Problem statement
Give back, word for word, the lines in the listing below from the one holding "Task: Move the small" down to the one holding "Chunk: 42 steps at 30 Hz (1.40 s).", both ends included.

Data extract
□ □ □ □ □ □ □
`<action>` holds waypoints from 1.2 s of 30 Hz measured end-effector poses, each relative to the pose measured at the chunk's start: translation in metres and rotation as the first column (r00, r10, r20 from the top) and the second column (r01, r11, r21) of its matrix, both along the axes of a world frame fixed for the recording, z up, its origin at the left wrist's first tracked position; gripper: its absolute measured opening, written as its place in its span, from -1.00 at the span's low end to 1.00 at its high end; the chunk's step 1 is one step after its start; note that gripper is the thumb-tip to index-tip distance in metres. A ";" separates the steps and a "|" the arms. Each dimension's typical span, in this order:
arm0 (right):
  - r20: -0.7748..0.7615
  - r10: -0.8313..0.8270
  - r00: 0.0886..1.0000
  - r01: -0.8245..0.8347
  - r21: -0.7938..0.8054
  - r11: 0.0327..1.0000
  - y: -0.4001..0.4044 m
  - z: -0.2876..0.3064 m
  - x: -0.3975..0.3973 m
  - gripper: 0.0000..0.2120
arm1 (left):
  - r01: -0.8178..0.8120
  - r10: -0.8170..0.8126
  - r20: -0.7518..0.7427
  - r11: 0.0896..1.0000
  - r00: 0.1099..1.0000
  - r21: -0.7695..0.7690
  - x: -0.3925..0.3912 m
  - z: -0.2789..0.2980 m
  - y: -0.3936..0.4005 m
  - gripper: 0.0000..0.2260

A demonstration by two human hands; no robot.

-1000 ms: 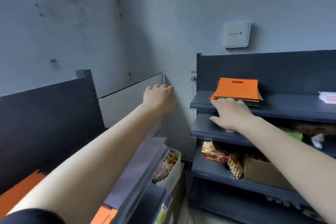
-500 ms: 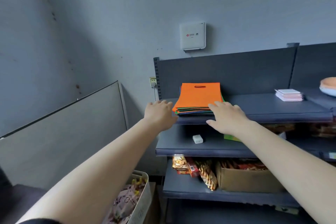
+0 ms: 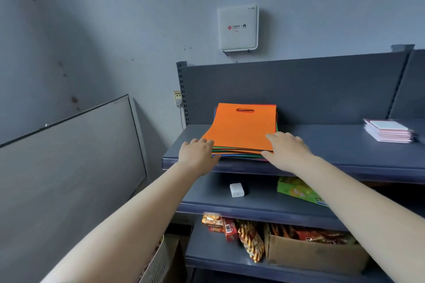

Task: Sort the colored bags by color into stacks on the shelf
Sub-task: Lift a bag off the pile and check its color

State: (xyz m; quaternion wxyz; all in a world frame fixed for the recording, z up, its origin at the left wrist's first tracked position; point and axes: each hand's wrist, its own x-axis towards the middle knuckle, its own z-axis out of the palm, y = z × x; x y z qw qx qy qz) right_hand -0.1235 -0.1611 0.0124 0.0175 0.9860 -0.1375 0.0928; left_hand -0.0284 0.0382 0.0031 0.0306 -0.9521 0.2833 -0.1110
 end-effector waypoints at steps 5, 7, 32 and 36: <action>-0.050 -0.016 0.999 0.018 0.046 0.999 -0.028 -0.023 0.041 -0.50 | -0.001 -0.004 -0.069 0.998 0.998 -0.063 0.048 -0.024 -0.022 -0.58; -0.059 -0.038 0.998 0.043 0.086 0.995 -0.039 -0.032 0.059 -0.49 | 0.010 -0.017 -0.075 0.995 0.997 -0.098 0.070 -0.034 -0.029 -0.60; 0.420 -0.627 0.656 0.248 0.665 0.705 -0.106 -0.081 0.120 -0.98 | 0.024 -0.208 -0.284 0.843 0.936 -0.537 0.198 -0.070 -0.059 -0.48; 0.462 -0.630 0.624 0.220 0.671 0.709 -0.112 -0.088 0.116 -0.95 | -0.106 -0.134 -0.353 0.806 0.926 -0.582 0.212 -0.072 -0.057 -0.49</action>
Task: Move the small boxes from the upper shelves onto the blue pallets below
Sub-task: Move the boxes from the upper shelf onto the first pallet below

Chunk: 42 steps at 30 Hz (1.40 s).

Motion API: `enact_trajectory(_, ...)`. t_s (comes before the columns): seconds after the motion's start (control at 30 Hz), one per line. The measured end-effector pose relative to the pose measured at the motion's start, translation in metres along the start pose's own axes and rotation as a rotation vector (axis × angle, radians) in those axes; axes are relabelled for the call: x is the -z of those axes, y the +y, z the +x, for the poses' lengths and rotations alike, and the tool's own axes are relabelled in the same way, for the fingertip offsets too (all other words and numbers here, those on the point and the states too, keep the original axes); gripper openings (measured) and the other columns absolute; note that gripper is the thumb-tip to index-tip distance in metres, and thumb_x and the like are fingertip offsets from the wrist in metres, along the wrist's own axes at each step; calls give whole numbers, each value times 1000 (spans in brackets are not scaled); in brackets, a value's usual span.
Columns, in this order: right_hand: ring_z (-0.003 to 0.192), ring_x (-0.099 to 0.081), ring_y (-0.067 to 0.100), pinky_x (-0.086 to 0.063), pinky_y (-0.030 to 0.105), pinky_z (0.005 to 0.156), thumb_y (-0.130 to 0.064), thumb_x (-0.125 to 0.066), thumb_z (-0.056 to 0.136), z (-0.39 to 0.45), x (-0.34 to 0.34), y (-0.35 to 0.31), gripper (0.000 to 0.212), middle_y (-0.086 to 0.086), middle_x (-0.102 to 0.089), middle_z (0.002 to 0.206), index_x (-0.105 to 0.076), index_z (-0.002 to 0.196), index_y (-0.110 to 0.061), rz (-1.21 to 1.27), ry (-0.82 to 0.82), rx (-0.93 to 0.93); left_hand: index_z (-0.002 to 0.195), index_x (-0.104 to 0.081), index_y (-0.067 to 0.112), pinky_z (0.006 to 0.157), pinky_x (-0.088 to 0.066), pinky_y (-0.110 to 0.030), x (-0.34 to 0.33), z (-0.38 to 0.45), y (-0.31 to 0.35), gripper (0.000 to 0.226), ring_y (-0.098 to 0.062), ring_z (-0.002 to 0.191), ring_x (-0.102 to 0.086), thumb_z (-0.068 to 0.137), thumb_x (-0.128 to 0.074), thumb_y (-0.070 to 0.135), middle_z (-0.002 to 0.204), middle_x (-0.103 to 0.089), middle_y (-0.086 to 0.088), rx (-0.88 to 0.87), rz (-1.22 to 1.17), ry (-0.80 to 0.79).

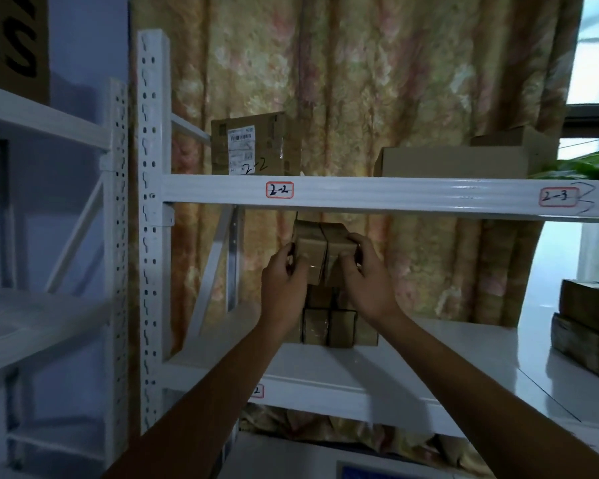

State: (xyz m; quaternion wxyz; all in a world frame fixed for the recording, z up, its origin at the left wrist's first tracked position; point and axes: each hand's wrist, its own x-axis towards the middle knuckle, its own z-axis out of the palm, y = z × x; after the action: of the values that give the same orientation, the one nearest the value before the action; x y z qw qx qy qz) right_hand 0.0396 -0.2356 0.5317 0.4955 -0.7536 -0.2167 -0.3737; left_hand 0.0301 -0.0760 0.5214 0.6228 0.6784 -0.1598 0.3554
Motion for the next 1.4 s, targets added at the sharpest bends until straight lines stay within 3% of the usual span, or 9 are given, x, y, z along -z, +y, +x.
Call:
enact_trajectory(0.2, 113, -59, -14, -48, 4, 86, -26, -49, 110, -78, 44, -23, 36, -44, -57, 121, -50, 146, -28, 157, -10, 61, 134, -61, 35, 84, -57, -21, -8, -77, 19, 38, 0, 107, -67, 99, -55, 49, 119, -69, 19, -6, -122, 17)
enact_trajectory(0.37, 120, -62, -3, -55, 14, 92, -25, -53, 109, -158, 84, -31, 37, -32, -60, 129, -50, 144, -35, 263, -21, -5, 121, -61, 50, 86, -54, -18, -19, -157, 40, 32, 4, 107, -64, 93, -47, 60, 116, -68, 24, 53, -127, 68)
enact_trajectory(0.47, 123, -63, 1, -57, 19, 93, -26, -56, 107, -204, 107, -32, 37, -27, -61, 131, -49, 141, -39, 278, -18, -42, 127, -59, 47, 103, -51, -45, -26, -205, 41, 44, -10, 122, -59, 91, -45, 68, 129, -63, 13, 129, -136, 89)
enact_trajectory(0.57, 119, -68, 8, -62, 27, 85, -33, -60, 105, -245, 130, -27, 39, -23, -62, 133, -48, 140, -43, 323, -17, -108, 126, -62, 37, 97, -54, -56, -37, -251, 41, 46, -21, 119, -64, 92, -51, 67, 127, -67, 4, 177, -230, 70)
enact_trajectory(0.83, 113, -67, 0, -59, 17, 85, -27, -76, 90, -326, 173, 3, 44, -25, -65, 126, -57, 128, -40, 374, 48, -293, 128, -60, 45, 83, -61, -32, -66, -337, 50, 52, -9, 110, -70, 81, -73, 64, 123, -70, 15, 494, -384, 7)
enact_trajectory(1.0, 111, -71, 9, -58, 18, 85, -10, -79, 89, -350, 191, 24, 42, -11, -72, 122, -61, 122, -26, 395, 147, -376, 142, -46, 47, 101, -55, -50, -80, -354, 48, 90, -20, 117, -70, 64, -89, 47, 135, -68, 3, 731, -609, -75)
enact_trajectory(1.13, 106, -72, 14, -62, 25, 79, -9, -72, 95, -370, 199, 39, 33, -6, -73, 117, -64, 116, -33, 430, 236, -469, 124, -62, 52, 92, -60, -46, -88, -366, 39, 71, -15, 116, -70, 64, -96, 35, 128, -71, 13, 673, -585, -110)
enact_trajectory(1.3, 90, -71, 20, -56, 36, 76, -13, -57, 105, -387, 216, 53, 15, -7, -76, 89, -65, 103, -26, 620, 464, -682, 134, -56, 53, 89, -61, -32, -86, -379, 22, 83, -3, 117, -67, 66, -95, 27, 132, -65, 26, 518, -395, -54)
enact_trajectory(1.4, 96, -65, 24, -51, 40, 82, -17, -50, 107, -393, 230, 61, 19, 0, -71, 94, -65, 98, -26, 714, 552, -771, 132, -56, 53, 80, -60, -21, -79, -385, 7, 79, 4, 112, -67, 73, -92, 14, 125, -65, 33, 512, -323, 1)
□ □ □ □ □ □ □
Task result
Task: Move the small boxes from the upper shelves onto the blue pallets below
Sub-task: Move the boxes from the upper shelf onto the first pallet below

Chunk: 42 steps at 30 Hz (1.40 s).

This exercise requires nothing more.